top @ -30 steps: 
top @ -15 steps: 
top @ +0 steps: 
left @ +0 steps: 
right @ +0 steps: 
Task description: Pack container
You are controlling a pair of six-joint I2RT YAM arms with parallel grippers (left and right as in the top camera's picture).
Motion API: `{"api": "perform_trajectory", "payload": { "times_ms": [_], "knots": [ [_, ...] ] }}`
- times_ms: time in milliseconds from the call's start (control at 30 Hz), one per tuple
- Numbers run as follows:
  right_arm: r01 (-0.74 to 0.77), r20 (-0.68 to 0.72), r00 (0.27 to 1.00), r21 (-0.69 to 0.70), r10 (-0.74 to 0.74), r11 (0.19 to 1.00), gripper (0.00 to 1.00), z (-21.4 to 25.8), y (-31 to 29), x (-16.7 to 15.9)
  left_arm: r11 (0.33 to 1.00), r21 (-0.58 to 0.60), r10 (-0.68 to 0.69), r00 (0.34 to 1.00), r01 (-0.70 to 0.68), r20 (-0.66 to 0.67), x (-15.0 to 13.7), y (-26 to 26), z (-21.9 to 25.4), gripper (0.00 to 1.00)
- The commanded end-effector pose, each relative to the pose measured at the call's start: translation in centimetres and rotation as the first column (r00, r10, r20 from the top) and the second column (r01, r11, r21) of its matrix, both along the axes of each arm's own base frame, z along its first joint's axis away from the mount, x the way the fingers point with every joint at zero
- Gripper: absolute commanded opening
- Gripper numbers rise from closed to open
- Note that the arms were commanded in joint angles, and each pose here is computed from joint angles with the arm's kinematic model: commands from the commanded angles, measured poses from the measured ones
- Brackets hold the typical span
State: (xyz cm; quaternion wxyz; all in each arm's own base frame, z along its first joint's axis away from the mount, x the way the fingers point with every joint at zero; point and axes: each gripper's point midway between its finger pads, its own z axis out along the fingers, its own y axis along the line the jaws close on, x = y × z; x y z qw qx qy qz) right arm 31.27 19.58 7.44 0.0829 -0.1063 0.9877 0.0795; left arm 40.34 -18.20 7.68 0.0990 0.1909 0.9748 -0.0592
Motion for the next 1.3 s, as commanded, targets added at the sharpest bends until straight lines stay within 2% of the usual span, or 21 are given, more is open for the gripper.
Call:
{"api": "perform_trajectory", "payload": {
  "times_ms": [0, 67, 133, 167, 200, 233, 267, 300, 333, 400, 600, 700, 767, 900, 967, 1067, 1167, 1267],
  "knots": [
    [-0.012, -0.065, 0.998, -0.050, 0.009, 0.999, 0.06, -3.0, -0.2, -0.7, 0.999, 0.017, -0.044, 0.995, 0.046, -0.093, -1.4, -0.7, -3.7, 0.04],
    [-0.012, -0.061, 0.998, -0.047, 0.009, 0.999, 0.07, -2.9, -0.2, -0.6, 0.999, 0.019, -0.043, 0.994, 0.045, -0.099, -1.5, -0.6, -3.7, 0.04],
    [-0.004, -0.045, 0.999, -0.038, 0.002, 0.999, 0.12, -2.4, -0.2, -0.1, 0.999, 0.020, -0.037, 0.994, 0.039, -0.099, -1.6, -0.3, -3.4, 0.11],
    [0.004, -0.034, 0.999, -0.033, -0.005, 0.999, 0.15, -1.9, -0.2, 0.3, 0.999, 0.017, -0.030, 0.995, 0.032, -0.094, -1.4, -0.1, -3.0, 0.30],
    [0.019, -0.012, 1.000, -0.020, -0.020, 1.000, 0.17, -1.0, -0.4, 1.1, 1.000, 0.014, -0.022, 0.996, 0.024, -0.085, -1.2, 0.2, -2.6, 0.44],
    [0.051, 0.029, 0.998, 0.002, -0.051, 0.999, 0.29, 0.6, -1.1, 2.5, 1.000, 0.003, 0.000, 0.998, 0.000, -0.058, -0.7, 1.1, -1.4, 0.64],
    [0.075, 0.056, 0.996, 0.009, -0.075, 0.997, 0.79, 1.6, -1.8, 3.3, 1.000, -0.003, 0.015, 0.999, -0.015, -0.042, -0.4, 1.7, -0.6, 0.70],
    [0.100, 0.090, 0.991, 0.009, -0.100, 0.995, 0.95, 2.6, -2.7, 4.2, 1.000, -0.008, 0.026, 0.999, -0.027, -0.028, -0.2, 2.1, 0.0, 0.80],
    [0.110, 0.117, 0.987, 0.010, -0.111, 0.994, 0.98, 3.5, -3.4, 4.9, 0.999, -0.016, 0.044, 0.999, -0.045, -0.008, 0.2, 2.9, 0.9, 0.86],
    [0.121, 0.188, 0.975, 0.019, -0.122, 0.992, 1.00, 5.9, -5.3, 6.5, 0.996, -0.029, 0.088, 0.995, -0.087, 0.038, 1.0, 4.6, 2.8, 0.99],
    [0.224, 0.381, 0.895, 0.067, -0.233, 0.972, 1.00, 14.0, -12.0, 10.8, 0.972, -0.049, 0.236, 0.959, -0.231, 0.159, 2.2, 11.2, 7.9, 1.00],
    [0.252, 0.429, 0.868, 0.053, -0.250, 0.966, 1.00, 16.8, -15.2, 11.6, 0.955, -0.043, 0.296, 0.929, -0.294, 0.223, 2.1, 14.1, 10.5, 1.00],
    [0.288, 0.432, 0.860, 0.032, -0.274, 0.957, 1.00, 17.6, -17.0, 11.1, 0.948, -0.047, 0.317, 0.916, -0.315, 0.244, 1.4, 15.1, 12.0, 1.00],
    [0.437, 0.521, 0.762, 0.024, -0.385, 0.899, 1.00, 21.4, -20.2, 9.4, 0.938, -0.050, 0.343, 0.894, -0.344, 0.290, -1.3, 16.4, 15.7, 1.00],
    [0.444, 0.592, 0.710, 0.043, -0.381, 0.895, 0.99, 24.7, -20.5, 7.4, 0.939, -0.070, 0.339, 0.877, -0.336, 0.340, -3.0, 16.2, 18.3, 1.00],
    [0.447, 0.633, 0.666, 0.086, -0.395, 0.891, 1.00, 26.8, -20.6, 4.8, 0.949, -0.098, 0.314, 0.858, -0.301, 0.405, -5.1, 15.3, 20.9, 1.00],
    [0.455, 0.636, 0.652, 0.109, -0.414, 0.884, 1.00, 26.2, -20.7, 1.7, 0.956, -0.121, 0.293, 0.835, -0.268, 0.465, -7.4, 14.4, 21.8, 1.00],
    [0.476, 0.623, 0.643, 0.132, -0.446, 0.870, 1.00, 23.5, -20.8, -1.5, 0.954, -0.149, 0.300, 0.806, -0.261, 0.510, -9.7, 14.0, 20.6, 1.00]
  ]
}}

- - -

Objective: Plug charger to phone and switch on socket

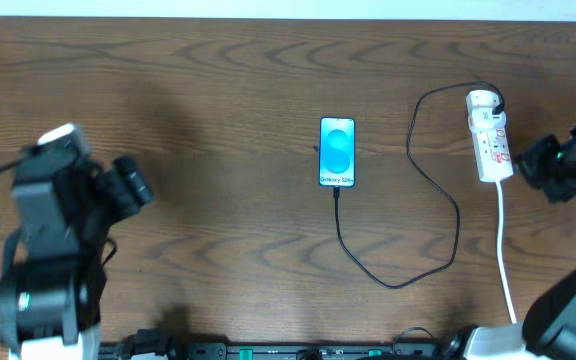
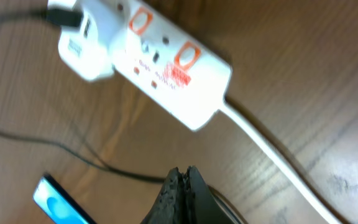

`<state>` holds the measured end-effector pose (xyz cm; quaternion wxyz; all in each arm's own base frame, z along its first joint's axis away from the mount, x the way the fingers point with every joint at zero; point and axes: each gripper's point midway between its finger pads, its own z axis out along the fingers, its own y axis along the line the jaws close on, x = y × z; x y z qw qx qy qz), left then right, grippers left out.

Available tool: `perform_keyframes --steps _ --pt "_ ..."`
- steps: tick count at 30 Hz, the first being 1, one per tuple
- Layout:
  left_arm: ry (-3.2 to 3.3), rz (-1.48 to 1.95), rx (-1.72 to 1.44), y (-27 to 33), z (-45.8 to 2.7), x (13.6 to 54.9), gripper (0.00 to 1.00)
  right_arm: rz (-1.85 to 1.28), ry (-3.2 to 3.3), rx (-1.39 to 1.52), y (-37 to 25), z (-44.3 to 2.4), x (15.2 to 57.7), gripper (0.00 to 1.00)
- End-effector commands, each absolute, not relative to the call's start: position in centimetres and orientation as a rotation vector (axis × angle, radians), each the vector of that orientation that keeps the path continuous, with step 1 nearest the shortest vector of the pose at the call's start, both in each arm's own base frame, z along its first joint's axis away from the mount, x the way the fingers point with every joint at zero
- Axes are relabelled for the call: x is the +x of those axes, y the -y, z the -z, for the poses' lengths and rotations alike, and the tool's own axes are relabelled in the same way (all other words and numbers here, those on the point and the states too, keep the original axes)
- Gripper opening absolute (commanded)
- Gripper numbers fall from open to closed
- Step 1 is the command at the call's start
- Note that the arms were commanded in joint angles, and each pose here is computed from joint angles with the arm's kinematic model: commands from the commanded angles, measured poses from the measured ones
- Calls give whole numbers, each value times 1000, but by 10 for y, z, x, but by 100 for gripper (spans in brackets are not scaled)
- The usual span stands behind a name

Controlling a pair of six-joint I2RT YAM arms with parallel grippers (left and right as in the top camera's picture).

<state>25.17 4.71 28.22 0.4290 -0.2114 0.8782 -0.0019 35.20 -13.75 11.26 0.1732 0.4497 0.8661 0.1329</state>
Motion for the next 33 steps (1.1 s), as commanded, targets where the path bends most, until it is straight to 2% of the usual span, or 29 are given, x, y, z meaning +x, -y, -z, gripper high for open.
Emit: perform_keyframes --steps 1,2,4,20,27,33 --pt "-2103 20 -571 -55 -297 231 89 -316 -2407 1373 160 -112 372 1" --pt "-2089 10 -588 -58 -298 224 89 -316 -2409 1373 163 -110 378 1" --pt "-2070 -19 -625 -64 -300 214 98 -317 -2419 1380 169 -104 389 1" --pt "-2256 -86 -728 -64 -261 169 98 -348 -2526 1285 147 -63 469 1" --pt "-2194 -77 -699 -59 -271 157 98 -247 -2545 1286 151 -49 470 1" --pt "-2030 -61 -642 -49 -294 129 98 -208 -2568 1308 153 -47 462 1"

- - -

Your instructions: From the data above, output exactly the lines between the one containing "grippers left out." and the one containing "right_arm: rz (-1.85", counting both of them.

Task answer:
`<state>` holds the measured end-effector pose (xyz cm; quaternion wxyz; all in each arm's own base frame, z along its first joint's axis away from the mount, x the way the fingers point with every joint at zero; point and axes: each gripper's point midway between its finger pads, its own z axis out along the fingers, its own y axis along the line the jaws close on, x = y × z; x y z qw qx qy qz), left then right, grippers left out.

Available tool: `perform_keyframes --steps _ --pt "_ ..."`
- steps: tick count at 30 Hz, the first being 1, one per tuple
- Layout:
  left_arm: ry (-3.2 to 3.3), rz (-1.48 to 1.95), rx (-1.72 to 1.44), y (-27 to 33), z (-45.8 to 2.7), x (13.6 to 54.9), gripper (0.00 to 1.00)
  right_arm: rz (-1.85 to 1.28), ry (-3.2 to 3.3), rx (-1.39 to 1.52), y (-37 to 25), z (-44.3 to 2.4), x (15.2 to 57.7), gripper (0.00 to 1.00)

The exercise calls for nothing more.